Robotics & Automation News

Market trends and business perspectives

Data company Scale releases massive self-driving dataset

Data and artificial intelligence developer Scale has released a huge amount of data relating to self-driving vehicles.

The data provides annotation for the “nuScenes dataset”, which is led by nuTonomy, an autonomous car developer.

Scale claims this is the “largest open source multi-sensor self-driving dataset available to public”. 

Autonomous vehicle innovators and researchers to get access to nearly 1.4 million camera images, 400,000 lidar – light detection and ranging – sweeps, and 1.1 million 3D boxes.

Scale says the multi-sensor aspect means data is from lidar, radar and cameras.

Academic researchers and autonomous vehicle innovators can access the open-sourced dataset at nuScenes.

Scale’s Sensor Fusion Annotation API, which leverages machine learning, statistical modeling, and human labeling to process lidar, radar, and camera sensor data into impeccable ground truth data, played a critical role in the creation of this new standard.

The nuScenes open source dataset is based on lidar point cloud, camera sensor, and radar data sourced from nuTonomy and then labeled through Scale’s sophisticated and thorough processing to deliver data ideal for training autonomous vehicle perception algorithms.

The open source tool made available by nuTonomy and Aptiv surpasses the public Kitti dataset, Baidu ApolloScape dataset, Udacity self-driving dataset, and the even the more recent Berkeley DeepDrive dataset that have until now served as the standard for academic and even industry use.

nuScenes provides significantly greater data volume, accuracy, and precision, claims Scale, adding: “The full dataset will include 1,000 twenty-second scenes, nearly 1.4 million camera images, 400,000 lidar sweeps, and 1.1 million 3D boxes.”

Similar to radar, lidar emits invisible infrared laser light that reflects off surrounding objects, allowing systems to compile three-dimensional point cloud data maps of their environments and identify the specific objects within them.

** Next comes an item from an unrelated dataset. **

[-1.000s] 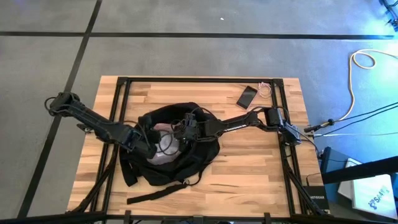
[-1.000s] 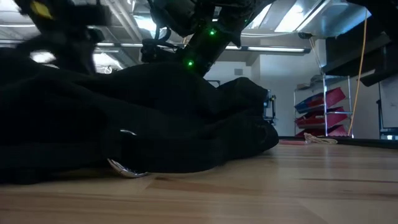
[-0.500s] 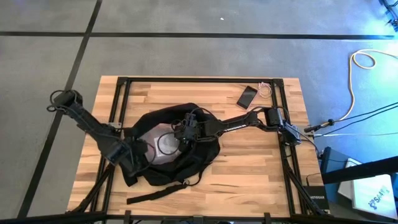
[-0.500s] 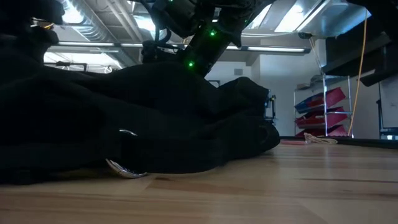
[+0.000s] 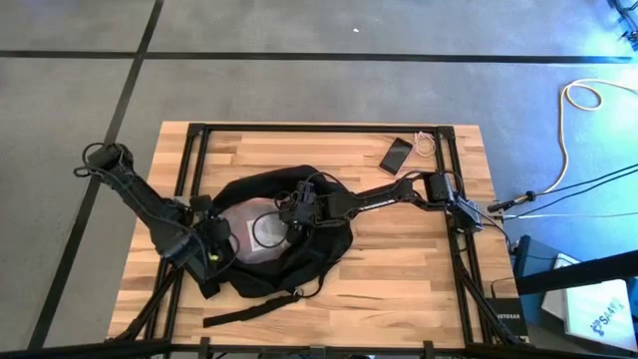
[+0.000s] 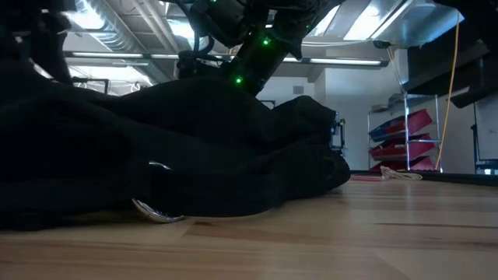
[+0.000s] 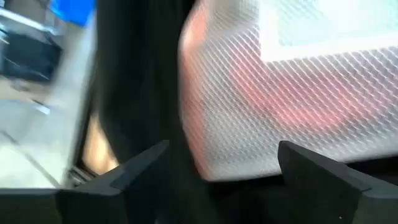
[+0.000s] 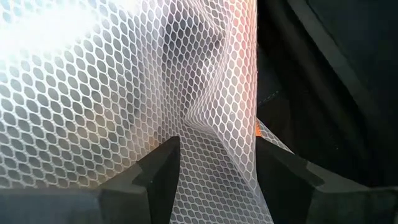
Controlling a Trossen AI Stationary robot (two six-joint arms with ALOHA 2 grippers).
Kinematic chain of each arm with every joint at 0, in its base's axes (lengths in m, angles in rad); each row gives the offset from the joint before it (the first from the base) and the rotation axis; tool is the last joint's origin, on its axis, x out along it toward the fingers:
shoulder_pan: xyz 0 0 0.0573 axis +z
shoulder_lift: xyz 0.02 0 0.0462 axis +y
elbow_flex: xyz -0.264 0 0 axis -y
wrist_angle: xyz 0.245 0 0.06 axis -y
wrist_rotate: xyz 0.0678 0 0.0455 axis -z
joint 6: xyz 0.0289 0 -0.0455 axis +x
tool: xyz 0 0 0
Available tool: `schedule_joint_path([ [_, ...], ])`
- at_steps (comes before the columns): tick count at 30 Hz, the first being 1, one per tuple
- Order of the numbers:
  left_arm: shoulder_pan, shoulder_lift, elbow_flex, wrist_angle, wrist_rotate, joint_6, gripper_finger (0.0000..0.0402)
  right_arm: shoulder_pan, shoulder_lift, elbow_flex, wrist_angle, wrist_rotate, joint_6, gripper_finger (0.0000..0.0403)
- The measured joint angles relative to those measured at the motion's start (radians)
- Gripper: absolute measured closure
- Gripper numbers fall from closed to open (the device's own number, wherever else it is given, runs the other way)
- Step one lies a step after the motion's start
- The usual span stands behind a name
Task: Unpack backpack
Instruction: Put the zipper pouch into the black backpack
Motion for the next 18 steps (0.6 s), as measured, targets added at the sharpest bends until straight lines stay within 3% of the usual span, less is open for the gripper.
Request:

Correctly identifying surrounding objects from lidar data allows autonomous vehicles to anticipate those objects’ behavior – whether they are other vehicles, pedestrians, animals or other obstacles – and to safely navigate around them.

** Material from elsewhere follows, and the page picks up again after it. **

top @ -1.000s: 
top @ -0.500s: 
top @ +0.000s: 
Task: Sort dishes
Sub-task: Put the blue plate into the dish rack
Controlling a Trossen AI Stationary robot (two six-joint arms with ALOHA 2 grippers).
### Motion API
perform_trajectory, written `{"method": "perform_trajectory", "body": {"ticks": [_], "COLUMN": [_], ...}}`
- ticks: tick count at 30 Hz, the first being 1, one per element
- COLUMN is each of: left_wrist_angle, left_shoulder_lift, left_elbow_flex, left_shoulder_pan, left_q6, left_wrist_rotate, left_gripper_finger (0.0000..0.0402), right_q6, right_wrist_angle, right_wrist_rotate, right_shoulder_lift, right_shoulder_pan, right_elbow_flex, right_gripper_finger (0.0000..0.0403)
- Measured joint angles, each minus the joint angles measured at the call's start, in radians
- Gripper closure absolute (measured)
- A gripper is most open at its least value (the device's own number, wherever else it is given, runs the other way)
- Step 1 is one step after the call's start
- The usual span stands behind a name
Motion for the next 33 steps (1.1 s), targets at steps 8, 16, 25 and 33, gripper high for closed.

In this pursuit, the quality of a multi-sensor dataset is a critical differentiator that defines an autonomous vehicle’s ability to perceive what is around it and operate safely under real-world and real-time conditions.

Alexandr Wang, CEO, Scale, says: “We’re proud to provide the annotations for nuScenes as the most robust open source multi-sensor self-driving dataset ever released.

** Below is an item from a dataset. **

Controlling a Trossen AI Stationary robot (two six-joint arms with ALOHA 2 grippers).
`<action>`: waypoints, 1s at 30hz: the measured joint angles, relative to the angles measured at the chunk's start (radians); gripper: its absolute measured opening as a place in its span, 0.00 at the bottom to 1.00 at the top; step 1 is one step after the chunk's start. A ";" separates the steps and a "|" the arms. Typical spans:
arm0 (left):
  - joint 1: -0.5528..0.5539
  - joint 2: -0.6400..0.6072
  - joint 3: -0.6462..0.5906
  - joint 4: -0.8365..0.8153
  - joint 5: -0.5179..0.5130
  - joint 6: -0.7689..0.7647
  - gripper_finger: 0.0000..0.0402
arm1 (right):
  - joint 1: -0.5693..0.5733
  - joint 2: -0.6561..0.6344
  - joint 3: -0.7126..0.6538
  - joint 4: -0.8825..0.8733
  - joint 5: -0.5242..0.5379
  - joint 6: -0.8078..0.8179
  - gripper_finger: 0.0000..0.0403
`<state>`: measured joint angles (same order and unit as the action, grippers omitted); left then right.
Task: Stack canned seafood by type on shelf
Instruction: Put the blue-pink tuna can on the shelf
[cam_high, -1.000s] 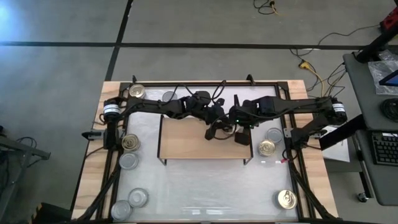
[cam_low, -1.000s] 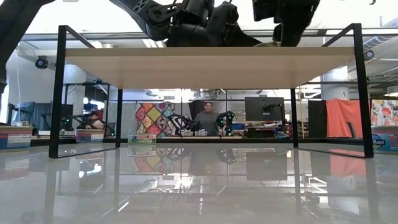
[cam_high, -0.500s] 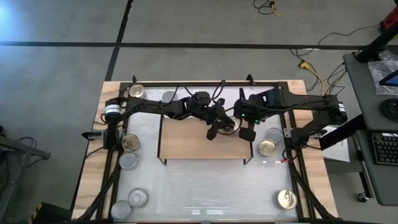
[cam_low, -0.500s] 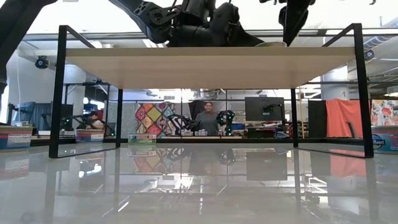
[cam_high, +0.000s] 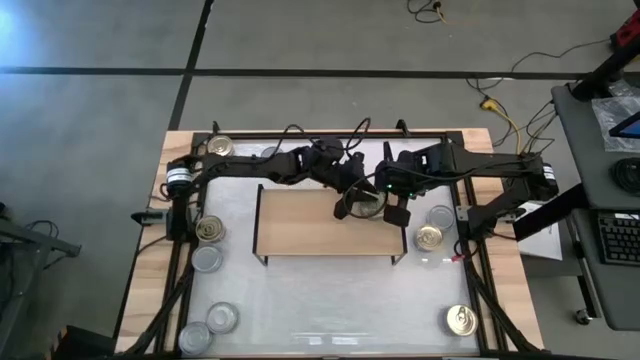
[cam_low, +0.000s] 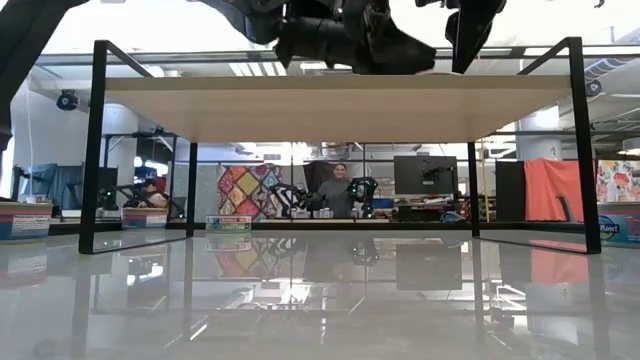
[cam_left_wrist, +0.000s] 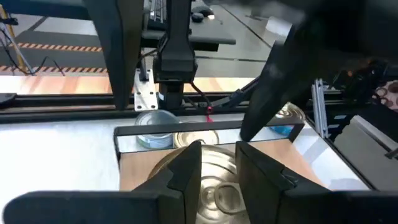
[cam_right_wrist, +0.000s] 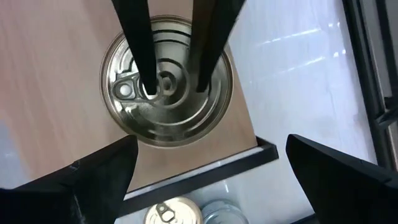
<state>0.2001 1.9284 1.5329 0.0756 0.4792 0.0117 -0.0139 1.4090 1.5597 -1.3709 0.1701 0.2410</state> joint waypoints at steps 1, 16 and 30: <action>0.001 -0.018 0.003 -0.010 0.000 0.001 0.21 | 0.000 0.000 -0.010 0.018 0.012 -0.010 0.99; 0.018 -0.271 -0.005 -0.324 -0.179 0.138 0.21 | -0.085 0.000 -0.127 0.213 0.011 -0.111 0.99; 0.017 -0.319 -0.011 -0.437 -0.182 0.146 0.21 | -0.098 -0.003 -0.064 0.227 0.009 -0.070 0.99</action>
<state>0.2169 1.6097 1.5223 -0.3610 0.2974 0.1577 -0.1120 1.4061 1.4960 -1.1438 0.1791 0.1711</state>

“We believe this will be an invaluable resource for researchers developing autonomous vehicle systems, and one that will help to shape and accelerate their production for years to come.”

Oscar Beijbom, machine learning lead at nuTonomy, an Aptiv company, says: “Our partnership with Scale on the production of the annotations for nuScenes is a milestone for AV innovators and the academic community.

“Scale’s outstanding agility, tooling, scalability and quality made them our preferred partner and the natural choice for this project.”

Scale, whose autonomous vehicle customers also include Lyft, General Motors through its Cruise business unit, Zoox, Nuro and many others, recently raised $18 million in Series B funding.